**EXERCISE DESCRIPTION**
Copy out the whole listing below exactly.

**PROVIDED DATA**
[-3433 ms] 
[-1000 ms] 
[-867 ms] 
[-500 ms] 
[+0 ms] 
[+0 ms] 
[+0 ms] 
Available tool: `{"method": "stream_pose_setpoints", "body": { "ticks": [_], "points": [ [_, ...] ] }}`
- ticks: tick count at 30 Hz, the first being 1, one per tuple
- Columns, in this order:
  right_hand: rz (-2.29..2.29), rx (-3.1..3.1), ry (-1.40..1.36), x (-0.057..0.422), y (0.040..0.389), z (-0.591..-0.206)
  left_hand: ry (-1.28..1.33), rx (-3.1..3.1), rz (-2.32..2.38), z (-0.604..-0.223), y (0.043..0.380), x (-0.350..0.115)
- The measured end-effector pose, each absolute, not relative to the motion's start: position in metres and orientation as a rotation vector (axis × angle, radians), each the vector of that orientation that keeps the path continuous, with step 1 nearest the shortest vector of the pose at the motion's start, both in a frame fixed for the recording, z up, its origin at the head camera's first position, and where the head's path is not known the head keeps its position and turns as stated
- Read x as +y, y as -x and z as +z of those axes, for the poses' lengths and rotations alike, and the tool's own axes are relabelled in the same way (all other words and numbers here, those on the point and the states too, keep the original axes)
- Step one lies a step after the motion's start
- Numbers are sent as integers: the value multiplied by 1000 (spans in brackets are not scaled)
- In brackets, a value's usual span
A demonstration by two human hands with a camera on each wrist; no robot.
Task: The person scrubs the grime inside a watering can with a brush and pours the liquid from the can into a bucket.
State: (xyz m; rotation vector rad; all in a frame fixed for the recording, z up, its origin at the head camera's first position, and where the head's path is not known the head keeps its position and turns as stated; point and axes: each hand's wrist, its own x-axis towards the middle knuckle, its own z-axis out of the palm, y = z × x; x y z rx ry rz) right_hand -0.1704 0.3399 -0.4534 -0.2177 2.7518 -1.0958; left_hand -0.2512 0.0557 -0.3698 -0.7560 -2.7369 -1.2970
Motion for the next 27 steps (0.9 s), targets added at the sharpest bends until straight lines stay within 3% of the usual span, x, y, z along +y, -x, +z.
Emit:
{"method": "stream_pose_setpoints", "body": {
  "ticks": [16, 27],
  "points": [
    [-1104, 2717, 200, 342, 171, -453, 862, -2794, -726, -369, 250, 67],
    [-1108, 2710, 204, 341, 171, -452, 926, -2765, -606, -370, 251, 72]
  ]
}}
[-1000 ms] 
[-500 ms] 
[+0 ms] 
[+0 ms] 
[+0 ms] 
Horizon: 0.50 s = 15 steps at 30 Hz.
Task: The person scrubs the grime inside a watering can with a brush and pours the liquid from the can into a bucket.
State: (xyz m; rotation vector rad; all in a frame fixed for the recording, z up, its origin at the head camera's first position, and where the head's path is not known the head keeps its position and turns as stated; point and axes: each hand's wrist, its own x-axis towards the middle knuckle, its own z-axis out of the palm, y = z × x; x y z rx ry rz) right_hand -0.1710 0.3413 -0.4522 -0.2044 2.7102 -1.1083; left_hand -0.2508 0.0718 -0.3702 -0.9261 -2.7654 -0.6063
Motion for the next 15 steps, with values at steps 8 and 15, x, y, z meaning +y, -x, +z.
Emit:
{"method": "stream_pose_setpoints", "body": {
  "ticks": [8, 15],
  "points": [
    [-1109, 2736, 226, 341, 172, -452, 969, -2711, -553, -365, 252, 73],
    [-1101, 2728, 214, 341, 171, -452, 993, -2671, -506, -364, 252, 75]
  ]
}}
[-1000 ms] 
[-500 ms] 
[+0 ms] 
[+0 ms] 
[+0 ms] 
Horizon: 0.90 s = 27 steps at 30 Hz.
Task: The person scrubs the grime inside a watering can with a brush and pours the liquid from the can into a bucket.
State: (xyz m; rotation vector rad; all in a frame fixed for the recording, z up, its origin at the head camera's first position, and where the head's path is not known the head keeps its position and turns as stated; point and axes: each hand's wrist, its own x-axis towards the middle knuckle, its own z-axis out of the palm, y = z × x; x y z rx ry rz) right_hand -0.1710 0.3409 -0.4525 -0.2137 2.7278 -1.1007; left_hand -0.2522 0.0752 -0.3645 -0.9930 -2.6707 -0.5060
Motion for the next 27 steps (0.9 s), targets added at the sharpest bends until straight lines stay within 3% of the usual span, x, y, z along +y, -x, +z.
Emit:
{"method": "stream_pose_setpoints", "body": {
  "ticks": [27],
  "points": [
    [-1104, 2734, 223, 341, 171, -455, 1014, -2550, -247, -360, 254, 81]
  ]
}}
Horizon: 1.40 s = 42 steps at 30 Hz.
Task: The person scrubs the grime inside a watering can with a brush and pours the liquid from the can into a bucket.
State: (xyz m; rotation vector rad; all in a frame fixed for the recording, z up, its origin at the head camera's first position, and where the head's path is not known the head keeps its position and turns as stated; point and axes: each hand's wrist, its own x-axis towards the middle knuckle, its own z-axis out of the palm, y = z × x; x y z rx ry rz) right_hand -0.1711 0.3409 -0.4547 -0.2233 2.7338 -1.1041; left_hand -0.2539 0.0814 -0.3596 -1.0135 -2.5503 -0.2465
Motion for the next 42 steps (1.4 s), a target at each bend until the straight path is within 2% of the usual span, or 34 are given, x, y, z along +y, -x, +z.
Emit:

**REPLY TO THE EXERCISE**
[-3433 ms] 
[-1000 ms] 
[-867 ms] 
[-500 ms] 
[+0 ms] 
[+0 ms] 
[+0 ms] 
Available tool: `{"method": "stream_pose_setpoints", "body": { "ticks": [_], "points": [ [_, ...] ] }}`
- ticks: tick count at 30 Hz, the first being 1, one per tuple
- Columns, in this order:
  right_hand: rz (-2.29..2.29), rx (-3.1..3.1), ry (-1.40..1.36), x (-0.057..0.422), y (0.040..0.389), z (-0.591..-0.206)
  left_hand: ry (-1.28..1.33), rx (-3.1..3.1), rz (-2.32..2.38), z (-0.604..-0.223), y (0.043..0.380), x (-0.350..0.115)
- The measured end-effector pose, each absolute, not relative to the motion's start: position in metres and orientation as a rotation vector (axis × angle, radians), each the vector of that orientation that keeps the path continuous, with step 1 nearest the shortest vector of the pose at the motion's start, both in a frame fixed for the recording, z up, its origin at the head camera's first position, and where the head's path is not known the head keeps its position and turns as stated
- Read x as +y, y as -x and z as +z of those axes, for the poses' lengths and rotations alike, and the tool's own axes are relabelled in the same way (all other words and numbers here, those on the point and the states too, keep the original axes)
- Step one lies a step after the motion's start
- Numbers are sent as integers: the value multiplied by 1000 (spans in brackets are not scaled)
- In brackets, a value's usual span
A demonstration by two human hands with a camera on each wrist; no robot.
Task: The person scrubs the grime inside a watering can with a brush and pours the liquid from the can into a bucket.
State: (xyz m; rotation vector rad; all in a frame fixed for the recording, z up, its origin at the head camera's first position, and where the head's path is not known the head keeps its position and turns as stated; point and axes: each hand's wrist, its own x-axis towards the middle knuckle, its own z-axis out of the palm, y = z × x; x y z rx ry rz) right_hand -0.1704 0.3399 -0.4534 -0.2177 2.7518 -1.0958; left_hand -0.2512 0.0557 -0.3698 -0.7560 -2.7369 -1.2970
Motion for the next 27 steps (0.9 s), targets added at the sharpest bends until straight lines stay within 3% of the usual span, x, y, z along +y, -x, +z.
Emit:
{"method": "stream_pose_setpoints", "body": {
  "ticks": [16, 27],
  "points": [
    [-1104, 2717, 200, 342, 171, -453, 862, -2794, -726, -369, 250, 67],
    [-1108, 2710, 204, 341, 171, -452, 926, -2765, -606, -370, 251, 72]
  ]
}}
[-1000 ms] 
[-500 ms] 
[+0 ms] 
[+0 ms] 
[+0 ms] 
Horizon: 0.50 s = 15 steps at 30 Hz.
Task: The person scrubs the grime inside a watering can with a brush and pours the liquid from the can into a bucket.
State: (xyz m; rotation vector rad; all in a frame fixed for the recording, z up, its origin at the head camera's first position, and where the head's path is not known the head keeps its position and turns as stated; point and axes: each hand's wrist, its own x-axis towards the middle knuckle, its own z-axis out of the palm, y = z × x; x y z rx ry rz) right_hand -0.1710 0.3413 -0.4522 -0.2044 2.7102 -1.1083; left_hand -0.2508 0.0718 -0.3702 -0.9261 -2.7654 -0.6063
Motion for the next 15 steps, with values at steps 8 and 15, x, y, z meaning +y, -x, +z.
Emit:
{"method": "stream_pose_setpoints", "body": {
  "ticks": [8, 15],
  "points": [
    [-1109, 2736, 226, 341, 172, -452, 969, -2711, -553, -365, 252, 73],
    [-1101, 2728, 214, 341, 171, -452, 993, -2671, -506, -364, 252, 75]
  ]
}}
[-1000 ms] 
[-500 ms] 
[+0 ms] 
[+0 ms] 
[+0 ms] 
Horizon: 0.90 s = 27 steps at 30 Hz.
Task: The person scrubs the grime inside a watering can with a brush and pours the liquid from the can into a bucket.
State: (xyz m; rotation vector rad; all in a frame fixed for the recording, z up, its origin at the head camera's first position, and where the head's path is not known the head keeps its position and turns as stated; point and axes: each hand's wrist, its own x-axis towards the middle knuckle, its own z-axis out of the palm, y = z × x; x y z rx ry rz) right_hand -0.1710 0.3409 -0.4525 -0.2137 2.7278 -1.1007; left_hand -0.2522 0.0752 -0.3645 -0.9930 -2.6707 -0.5060
Motion for the next 27 steps (0.9 s), targets added at the sharpest bends until straight lines stay within 3% of the usual span, x, y, z along +y, -x, +z.
Emit:
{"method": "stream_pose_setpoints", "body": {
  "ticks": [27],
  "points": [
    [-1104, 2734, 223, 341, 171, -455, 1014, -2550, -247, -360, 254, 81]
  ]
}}
Horizon: 1.40 s = 42 steps at 30 Hz.
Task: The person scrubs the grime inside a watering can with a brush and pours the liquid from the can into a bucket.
State: (xyz m; rotation vector rad; all in a frame fixed for the recording, z up, its origin at the head camera's first position, and where the head's path is not known the head keeps its position and turns as stated; point and axes: each hand's wrist, its own x-axis towards the middle knuckle, its own z-axis out of the palm, y = z × x; x y z rx ry rz) right_hand -0.1711 0.3409 -0.4547 -0.2233 2.7338 -1.1041; left_hand -0.2539 0.0814 -0.3596 -1.0135 -2.5503 -0.2465
Motion for the next 42 steps (1.4 s), a target at each bend until the straight path is within 2% of the usual span, or 34 are given, x, y, z along +y, -x, +z.
Emit:

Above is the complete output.